Task objective: In the listing below, find the line with "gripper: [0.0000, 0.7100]" and the line with "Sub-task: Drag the", then return them and every line between them exactly, minus the pictures.

──────────────────────────────

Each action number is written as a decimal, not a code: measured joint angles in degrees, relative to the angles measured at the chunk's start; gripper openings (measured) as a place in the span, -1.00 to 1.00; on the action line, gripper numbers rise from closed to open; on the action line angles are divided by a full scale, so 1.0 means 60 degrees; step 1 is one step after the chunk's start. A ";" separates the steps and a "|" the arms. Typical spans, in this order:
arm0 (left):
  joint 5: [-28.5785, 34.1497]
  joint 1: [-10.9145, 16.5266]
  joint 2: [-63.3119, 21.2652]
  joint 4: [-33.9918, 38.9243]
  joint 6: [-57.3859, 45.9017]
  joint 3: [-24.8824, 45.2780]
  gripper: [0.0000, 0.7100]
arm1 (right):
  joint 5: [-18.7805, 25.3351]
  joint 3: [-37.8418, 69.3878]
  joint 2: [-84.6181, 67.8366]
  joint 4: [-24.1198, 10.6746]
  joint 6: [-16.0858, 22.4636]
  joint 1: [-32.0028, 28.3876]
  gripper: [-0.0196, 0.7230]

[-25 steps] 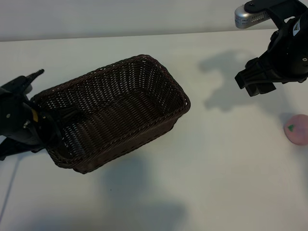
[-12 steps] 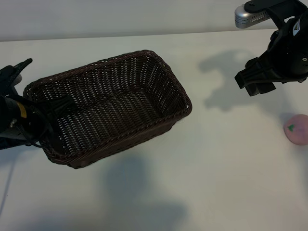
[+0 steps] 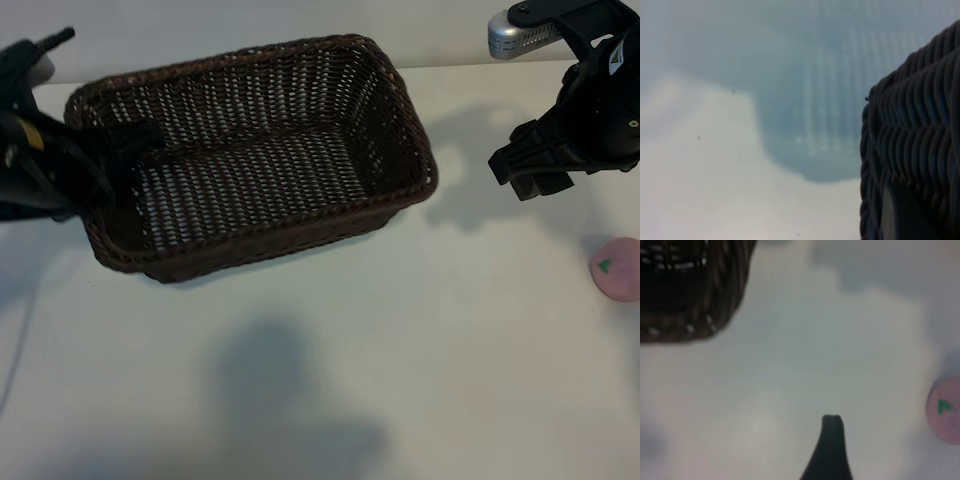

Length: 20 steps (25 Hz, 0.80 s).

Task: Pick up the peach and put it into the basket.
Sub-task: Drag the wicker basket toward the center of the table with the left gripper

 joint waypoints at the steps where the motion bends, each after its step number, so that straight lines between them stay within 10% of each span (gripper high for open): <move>1: 0.0187 0.0117 0.0145 -0.0208 0.0501 -0.0238 -0.56 | 0.0000 0.0000 0.0000 0.0000 0.0000 0.0000 0.66; 20: 0.1006 0.0446 0.3892 -0.2696 0.4305 -0.3720 -0.56 | 0.0021 0.0000 0.0000 0.0000 0.0000 0.0000 0.66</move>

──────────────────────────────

Reply to the exercise:
  gripper: [0.0000, 0.7100]
arm1 (right):
  joint 5: [-18.7805, 25.3351]
  joint 3: [-37.8418, 69.3878]
  joint 2: [-84.6181, 67.8366]
  joint 4: [-24.1198, 10.6746]
  joint 6: [-16.0858, 22.4636]
  joint 1: [-32.0028, 28.3876]
  gripper: [-0.0196, 0.7230]

[-25 steps] 
[-12 steps] 
[+0 steps] 

Length: 20 steps (25 Hz, 0.80 s).

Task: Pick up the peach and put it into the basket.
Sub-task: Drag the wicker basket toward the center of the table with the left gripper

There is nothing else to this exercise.